Crazier than musk! Scientists realize the remote control of mouse consciousness, let passers-by a second become good friends



Recently, researchers have successfully manipulated the consciousness and activity of mice remotely by inserting a new wireless brain implant into their brains.

The new technology, designed and developed by scientists at Northwestern University, forces mice to interact socially with other mice in real time by activating a single neuron – when the stimuli are out of sync, the social activity stops.

The implant is described as the first of its kind, the biggest feature of which is wireless, so that mice can look no different from other ordinary mice from the outside.

The tiny wireless device is half a millimeter thick, under the skin, but on the outer surface of the skull. By sticking a tiny, flexible wire probe with an led down into the brain, the researchers were able to operate the lights in real time via wireless near-field communication from nearby computers.

Then, the researchers conducted real-time wireless operation through the user interface on the computer.

To establish proof of principle, the researchers designed an experiment to explore optogenetic methods to remotely control social interaction between pairs or groups of mice. Photogenetics is based on the idea that some cells contain proteins that make them more sensitive to light than others, and that their behavior can be changed when exposed to light by inserting genes that give these characteristics into new cells.

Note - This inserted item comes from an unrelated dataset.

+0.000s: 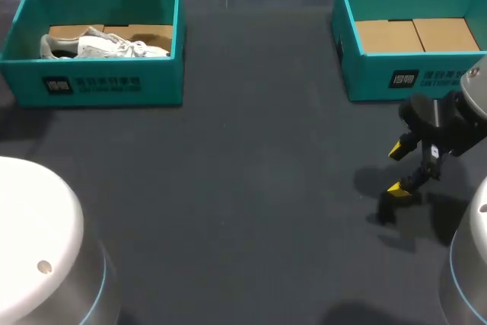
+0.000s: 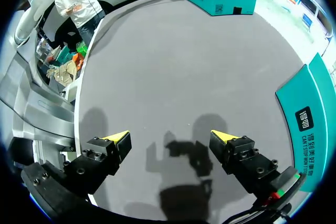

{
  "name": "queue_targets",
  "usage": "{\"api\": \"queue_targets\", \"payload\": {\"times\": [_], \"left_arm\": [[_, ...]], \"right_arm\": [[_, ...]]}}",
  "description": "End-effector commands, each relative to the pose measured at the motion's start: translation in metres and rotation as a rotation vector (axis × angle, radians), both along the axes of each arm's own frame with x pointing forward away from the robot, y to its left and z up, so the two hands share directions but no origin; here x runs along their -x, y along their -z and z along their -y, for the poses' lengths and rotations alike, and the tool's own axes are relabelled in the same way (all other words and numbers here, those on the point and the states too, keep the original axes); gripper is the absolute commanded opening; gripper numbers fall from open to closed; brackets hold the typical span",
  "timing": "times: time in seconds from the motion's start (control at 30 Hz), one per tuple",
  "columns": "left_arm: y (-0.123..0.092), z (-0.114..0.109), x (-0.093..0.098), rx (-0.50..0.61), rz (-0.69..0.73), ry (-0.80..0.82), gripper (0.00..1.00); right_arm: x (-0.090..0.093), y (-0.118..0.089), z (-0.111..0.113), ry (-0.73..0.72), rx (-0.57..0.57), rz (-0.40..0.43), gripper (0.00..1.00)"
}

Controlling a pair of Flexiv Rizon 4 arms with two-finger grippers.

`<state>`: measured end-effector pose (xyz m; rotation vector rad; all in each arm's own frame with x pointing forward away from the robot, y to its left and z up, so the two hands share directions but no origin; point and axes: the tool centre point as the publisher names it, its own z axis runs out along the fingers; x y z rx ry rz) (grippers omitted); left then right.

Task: Take the shoe out of the shoebox, open the shoe tongue, remove and reinsert the insole, then place the shoe into the shoebox

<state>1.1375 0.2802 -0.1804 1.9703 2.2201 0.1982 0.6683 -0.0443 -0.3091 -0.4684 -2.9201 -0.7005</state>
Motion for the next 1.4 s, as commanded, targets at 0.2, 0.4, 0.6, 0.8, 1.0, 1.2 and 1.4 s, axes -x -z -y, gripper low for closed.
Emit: {"api": "queue_targets", "payload": {"times": [0.2, 0.4, 0.6, 0.8, 1.0, 1.2, 1.4], "left_arm": [[0.026, -0.005, -0.016, -0.039, 0.001, 0.121, 0.0], [0.049, -0.008, -0.019, -0.039, -0.011, 0.211, 0.0], [0.054, -0.009, -0.021, -0.052, -0.017, 0.242, 0.0], [0.054, -0.009, -0.021, -0.052, -0.017, 0.242, 0.0], [0.069, -0.006, -0.035, -0.059, -0.078, 0.176, 0.0], [0.083, -0.007, -0.042, -0.103, -0.092, 0.13, 0.0], [0.094, -0.007, -0.044, -0.153, -0.098, 0.1, 0.0]], "right_arm": [[0.001, 0.0, 0.0, 0.001, 0.002, 0.002, 1.0], [0.001, 0.0, 0.0, 0.001, 0.002, 0.002, 1.0], [0.001, 0.0, 0.0, 0.001, 0.002, 0.002, 1.0], [0.001, 0.0, 0.0, 0.001, 0.002, 0.002, 1.0], [0.001, 0.0, 0.0, 0.001, 0.002, 0.002, 1.0], [0.001, 0.0, 0.0, 0.001, 0.002, 0.002, 1.0], [0.001, 0.0, 0.0, 0.001, 0.002, 0.002, 1.0]]}}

When mice were close to each other in a closed environment, the team wirelessly activated a group of neurons in the brain region related to advanced executive function, increasing the frequency and duration of social interaction. Desynchronization stimulation rapidly reduced the social interaction of the same pair of mice.

Although this work only inspired the friendship between the two animals on the surface, its practical significance is more profound and important. Scientists hope that this groundbreaking research may one day lead to a cure for blindness or paralysis in humans.